Last edited May 27, 2011 at 3:49 AM by ashleytate, version 23


jgill Sep 8, 2011 at 5:10 AM 
Hello, I am having trouble getting the encryption to work. In the example the encryptor is set then a new Book object is saved without setting any properties. When I set the Content property of the Book object before saving it is not encrypted when saved/stored/put into the domain. For some reason it is always in clear text. Am I missing something in the example? I also checked the tests in the source and could not find one that suceeds in saving an encrypted entity then decrypting it.

I was hoping that the encryption would work on values like an int or decimal value then encrypt that value and store it as a string in SimpleDb essentially then when obtained from SimpleDb it would decrypt the value and automatically cast it back to an int or decimal instead of forcing all properties on the Book to be strings or byte[].

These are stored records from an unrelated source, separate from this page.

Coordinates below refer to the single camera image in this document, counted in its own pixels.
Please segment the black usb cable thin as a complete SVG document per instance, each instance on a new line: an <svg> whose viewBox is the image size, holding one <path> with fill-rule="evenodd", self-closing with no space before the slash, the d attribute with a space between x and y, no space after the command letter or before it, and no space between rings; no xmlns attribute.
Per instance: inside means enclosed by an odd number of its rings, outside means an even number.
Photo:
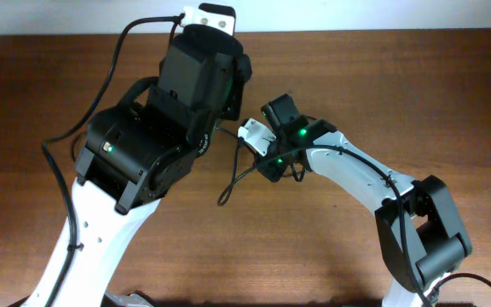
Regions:
<svg viewBox="0 0 491 307"><path fill-rule="evenodd" d="M232 132L232 131L230 131L228 129L222 128L219 125L215 125L214 130L216 130L218 132L222 132L222 133L224 133L224 134L226 134L228 136L233 137L233 139L235 139L237 142L240 141L240 138L238 137L238 135L236 133L234 133L234 132Z"/></svg>

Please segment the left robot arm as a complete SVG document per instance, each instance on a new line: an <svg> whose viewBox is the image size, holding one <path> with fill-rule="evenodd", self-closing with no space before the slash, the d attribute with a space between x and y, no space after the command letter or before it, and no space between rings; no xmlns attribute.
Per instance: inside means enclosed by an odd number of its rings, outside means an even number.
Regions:
<svg viewBox="0 0 491 307"><path fill-rule="evenodd" d="M90 116L67 217L29 306L98 306L136 231L211 143L240 116L251 63L230 30L185 26L159 74Z"/></svg>

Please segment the left arm base part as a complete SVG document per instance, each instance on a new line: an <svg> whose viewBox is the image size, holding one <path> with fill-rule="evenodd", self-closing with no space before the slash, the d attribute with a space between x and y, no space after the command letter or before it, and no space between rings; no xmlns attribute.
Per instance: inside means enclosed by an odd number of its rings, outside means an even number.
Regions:
<svg viewBox="0 0 491 307"><path fill-rule="evenodd" d="M154 307L155 303L144 293L133 292L131 294L105 293L101 301L101 307Z"/></svg>

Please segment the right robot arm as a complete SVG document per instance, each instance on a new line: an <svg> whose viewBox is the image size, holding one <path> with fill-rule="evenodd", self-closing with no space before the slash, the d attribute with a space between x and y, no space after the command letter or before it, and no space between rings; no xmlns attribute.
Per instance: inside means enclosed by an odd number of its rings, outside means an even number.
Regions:
<svg viewBox="0 0 491 307"><path fill-rule="evenodd" d="M272 182L300 164L336 183L374 216L384 264L393 277L384 306L432 306L439 283L472 252L447 185L394 171L354 146L334 125L301 114L289 95L246 120L239 135Z"/></svg>

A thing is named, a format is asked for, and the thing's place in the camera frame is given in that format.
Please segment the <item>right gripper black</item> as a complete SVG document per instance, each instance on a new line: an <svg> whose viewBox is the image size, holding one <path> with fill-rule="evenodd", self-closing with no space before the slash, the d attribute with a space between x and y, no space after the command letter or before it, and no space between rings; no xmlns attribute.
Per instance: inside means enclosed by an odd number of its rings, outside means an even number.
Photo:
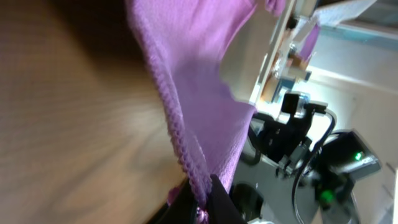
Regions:
<svg viewBox="0 0 398 224"><path fill-rule="evenodd" d="M276 164L275 175L283 179L293 176L297 164L309 154L312 140L307 133L312 125L314 113L306 112L303 117L292 116L287 123L280 123L272 116L256 113L252 120L262 121L262 128L249 128L248 138L254 149L254 157L248 164L254 166L266 156Z"/></svg>

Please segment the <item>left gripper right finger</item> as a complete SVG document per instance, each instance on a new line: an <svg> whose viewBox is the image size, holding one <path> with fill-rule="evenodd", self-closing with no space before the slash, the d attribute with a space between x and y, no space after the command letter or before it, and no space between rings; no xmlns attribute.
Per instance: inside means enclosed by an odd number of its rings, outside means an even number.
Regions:
<svg viewBox="0 0 398 224"><path fill-rule="evenodd" d="M207 197L209 224L246 224L217 175L211 174L212 187Z"/></svg>

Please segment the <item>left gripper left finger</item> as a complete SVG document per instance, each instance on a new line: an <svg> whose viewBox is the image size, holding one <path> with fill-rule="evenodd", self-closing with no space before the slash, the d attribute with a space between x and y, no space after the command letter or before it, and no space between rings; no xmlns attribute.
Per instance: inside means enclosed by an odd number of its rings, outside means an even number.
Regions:
<svg viewBox="0 0 398 224"><path fill-rule="evenodd" d="M195 224L197 208L191 185L184 180L174 202L171 205L165 203L146 224Z"/></svg>

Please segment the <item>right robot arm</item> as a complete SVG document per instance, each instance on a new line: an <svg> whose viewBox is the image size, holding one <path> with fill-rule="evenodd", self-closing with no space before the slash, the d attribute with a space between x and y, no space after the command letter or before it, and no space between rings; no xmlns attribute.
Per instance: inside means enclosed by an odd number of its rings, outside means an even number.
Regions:
<svg viewBox="0 0 398 224"><path fill-rule="evenodd" d="M298 202L301 187L313 190L325 221L359 223L355 183L381 170L381 163L356 131L334 130L332 111L314 104L304 110L301 118L291 116L285 124L267 114L253 116L263 122L258 133L249 129L254 163L264 155L276 163L276 177L293 180L290 201L298 223L305 221Z"/></svg>

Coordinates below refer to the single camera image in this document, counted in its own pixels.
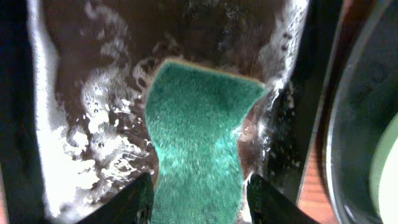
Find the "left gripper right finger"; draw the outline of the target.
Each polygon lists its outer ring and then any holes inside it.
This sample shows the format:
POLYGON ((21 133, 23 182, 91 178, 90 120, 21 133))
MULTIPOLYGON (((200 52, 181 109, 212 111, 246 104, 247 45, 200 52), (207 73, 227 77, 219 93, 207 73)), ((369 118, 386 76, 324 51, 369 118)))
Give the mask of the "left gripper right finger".
POLYGON ((251 176, 246 191, 253 224, 317 224, 258 174, 251 176))

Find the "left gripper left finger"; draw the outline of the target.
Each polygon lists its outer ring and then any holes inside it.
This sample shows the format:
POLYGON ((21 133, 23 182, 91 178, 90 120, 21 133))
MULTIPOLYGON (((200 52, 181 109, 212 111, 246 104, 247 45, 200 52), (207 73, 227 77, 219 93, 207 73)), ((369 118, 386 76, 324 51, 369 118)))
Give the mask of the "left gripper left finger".
POLYGON ((154 188, 150 174, 143 173, 78 224, 150 223, 154 188))

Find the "green yellow sponge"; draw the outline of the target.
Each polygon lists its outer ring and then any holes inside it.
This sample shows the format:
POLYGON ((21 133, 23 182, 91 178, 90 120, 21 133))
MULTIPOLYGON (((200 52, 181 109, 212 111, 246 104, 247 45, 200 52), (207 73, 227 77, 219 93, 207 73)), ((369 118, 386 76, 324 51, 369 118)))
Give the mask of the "green yellow sponge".
POLYGON ((146 99, 159 158, 153 223, 234 223, 243 201, 239 130, 263 96, 252 78, 167 59, 146 99))

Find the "light blue plate bottom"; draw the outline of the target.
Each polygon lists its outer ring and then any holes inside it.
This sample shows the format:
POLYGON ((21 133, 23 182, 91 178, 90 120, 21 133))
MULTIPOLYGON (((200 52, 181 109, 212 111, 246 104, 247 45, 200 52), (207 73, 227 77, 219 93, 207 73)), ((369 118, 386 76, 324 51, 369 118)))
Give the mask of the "light blue plate bottom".
POLYGON ((383 132, 369 174, 374 208, 383 224, 397 224, 397 117, 383 132))

Any help would be appreciated. Also I believe the AESEncryptor that is used defaults to 256-bit encryption in .NET instead of the 128 mentioned in the documentation (another plus for Simol and .NET).

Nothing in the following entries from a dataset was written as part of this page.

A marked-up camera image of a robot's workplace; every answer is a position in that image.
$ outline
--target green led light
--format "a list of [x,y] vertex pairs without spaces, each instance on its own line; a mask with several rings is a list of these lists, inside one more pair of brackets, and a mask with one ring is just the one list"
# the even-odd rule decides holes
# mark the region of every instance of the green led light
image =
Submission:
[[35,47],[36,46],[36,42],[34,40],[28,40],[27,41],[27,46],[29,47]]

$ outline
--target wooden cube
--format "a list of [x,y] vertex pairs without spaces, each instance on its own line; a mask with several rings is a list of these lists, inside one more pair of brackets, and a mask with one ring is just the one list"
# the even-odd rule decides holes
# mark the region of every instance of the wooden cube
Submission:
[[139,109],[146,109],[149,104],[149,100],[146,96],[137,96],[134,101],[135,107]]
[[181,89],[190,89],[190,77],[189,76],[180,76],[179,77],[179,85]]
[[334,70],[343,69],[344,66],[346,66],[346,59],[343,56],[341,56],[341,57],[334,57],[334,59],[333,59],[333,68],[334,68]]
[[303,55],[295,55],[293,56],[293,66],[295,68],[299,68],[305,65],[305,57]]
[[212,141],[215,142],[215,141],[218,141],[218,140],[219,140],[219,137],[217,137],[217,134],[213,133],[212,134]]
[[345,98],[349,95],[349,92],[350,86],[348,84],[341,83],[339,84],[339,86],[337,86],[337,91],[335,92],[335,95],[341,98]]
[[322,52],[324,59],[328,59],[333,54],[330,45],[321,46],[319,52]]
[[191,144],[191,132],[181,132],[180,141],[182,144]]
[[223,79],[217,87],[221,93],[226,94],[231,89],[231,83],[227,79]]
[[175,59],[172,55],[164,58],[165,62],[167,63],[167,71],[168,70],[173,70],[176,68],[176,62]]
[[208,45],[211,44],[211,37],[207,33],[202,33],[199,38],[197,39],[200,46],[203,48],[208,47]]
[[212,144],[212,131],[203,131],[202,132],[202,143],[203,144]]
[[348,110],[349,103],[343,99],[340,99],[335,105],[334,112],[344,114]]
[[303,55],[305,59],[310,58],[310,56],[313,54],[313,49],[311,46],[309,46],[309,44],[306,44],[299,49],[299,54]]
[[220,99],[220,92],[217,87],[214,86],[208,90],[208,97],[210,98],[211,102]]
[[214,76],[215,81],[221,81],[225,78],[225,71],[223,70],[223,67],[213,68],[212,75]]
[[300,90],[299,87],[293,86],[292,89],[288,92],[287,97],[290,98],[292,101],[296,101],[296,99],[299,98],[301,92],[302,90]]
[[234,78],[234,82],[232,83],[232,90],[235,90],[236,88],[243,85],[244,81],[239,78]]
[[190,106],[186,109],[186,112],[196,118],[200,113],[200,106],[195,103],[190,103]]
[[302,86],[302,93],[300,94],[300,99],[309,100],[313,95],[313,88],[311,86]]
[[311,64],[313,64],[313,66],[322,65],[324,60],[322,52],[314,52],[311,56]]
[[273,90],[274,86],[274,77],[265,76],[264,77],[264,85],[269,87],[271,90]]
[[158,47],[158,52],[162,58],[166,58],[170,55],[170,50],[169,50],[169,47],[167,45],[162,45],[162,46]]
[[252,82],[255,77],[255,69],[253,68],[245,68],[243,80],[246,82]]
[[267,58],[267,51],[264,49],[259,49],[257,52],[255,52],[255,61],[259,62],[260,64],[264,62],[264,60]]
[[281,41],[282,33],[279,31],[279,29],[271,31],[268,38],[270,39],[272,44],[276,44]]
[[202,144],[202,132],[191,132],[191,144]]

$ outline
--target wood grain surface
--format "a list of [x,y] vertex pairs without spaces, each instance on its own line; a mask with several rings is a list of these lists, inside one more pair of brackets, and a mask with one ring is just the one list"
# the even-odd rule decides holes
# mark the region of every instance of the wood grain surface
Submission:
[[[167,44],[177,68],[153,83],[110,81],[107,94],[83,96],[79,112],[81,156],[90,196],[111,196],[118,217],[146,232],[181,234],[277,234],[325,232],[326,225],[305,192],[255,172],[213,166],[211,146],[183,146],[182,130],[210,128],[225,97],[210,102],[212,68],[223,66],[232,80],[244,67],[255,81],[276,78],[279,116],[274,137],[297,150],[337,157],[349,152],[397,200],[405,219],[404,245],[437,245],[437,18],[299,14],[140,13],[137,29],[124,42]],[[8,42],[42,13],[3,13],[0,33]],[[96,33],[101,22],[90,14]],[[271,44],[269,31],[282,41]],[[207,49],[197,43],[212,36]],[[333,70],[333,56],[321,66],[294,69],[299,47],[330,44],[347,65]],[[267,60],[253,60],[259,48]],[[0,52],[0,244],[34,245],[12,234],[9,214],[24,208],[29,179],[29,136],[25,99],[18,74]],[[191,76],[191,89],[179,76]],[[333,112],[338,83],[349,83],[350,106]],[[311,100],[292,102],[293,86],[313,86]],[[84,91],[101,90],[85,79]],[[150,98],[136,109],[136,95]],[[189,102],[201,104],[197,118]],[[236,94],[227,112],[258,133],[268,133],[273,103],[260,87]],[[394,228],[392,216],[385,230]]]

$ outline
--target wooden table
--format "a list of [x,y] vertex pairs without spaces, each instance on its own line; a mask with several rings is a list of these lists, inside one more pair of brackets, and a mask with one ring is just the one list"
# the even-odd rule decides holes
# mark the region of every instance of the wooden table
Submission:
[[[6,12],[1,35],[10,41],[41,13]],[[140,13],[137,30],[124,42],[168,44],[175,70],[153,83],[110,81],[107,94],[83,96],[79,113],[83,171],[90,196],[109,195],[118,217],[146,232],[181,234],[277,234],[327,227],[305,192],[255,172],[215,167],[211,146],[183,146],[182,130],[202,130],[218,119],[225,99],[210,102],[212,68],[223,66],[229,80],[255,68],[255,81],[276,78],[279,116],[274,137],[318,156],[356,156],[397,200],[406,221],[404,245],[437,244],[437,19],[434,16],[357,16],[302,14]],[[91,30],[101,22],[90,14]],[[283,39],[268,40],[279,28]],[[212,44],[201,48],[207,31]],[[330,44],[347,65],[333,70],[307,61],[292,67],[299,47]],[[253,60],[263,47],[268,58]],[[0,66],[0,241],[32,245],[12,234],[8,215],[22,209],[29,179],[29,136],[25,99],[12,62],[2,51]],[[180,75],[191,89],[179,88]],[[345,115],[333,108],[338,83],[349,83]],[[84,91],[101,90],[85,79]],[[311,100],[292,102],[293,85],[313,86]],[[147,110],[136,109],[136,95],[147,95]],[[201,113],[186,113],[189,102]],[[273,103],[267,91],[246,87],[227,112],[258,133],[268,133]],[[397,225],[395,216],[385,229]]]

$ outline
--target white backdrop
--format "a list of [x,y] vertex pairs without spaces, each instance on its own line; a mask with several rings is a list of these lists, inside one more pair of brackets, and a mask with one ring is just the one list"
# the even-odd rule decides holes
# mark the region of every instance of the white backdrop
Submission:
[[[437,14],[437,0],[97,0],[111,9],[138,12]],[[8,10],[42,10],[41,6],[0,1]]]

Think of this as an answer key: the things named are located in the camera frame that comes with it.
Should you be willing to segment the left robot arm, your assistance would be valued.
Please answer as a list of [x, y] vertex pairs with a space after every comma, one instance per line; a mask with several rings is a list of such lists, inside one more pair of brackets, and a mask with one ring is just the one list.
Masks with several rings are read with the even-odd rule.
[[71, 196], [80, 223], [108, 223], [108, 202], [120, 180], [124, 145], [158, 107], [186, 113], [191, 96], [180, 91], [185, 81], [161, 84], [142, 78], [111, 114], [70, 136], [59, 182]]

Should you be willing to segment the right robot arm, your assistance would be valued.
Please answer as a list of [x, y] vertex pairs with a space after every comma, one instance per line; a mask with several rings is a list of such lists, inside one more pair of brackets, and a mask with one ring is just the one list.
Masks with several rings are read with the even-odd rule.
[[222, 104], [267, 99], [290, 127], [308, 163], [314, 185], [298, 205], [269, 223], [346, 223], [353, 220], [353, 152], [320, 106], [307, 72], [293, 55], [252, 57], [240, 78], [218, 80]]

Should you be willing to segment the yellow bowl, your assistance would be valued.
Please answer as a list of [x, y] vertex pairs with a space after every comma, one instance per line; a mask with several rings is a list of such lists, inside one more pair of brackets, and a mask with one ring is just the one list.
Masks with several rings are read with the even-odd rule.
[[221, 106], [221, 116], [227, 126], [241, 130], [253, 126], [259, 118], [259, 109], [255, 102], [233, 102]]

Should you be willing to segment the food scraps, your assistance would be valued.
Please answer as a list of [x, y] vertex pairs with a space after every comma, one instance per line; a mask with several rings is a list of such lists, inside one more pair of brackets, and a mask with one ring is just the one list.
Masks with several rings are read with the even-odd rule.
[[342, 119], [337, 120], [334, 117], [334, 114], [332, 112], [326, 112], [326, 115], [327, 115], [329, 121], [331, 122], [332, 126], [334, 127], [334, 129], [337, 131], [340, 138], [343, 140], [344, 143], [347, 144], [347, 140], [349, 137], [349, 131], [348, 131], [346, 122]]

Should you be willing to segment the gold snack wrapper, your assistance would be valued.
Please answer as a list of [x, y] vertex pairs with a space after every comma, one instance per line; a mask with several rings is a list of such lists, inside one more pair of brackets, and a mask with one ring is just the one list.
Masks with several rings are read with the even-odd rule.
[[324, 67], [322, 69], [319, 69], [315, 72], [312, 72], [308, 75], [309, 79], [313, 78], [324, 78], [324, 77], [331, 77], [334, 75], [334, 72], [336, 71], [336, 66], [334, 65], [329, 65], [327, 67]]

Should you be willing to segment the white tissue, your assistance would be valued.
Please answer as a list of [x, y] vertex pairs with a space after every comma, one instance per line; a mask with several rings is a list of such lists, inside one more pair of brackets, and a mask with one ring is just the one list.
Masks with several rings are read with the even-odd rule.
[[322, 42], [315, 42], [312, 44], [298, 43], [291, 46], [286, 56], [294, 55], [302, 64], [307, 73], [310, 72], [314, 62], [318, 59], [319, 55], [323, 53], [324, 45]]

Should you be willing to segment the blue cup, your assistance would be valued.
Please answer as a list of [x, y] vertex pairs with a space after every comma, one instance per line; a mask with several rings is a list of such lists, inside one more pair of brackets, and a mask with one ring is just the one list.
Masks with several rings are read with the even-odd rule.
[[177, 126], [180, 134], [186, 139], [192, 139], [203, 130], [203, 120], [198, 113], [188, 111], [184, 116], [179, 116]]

ashleytate May 26, 2011 at 4:05 AM 
@shykat_games: There is very little overhead when using spanning unless you use compression with small values. The normal overhead is just 3 characters per attribute value from storing the value index number (e.g. 000, 001, etc.).

shykat_games Mar 22, 2011 at 6:46 AM 
I for one think this flexibility is cool, though I would only use it as needed. Is there an overhead in using spanning in the case that sometimes your values may be over 1k, while some may only be a few hundred bytes? I could see using this in those cases.

ashleytate Feb 15, 2010 at 8:09 PM 
I don't really see this as supporting "large" content. Would I personally dump data that is consistently 500kb per item into SimpleDB? Probably not. But there are often usage scenarios where 90% of your data is under 1kb and you have a few edge cases that go all the way up to 10 or 100kb. Or maybe you need to store data that is consistently just a little over the SimpleDB limit. This gives you some flexibility in those cases.

SoopahMan Feb 15, 2010 at 10:59 AM 
Amazon's docs recommend you dump large content like this into S3. You could store the path to the S3 object in the Attribute Value.

It might be interesting to tie this functionality directly into SimpleSavant.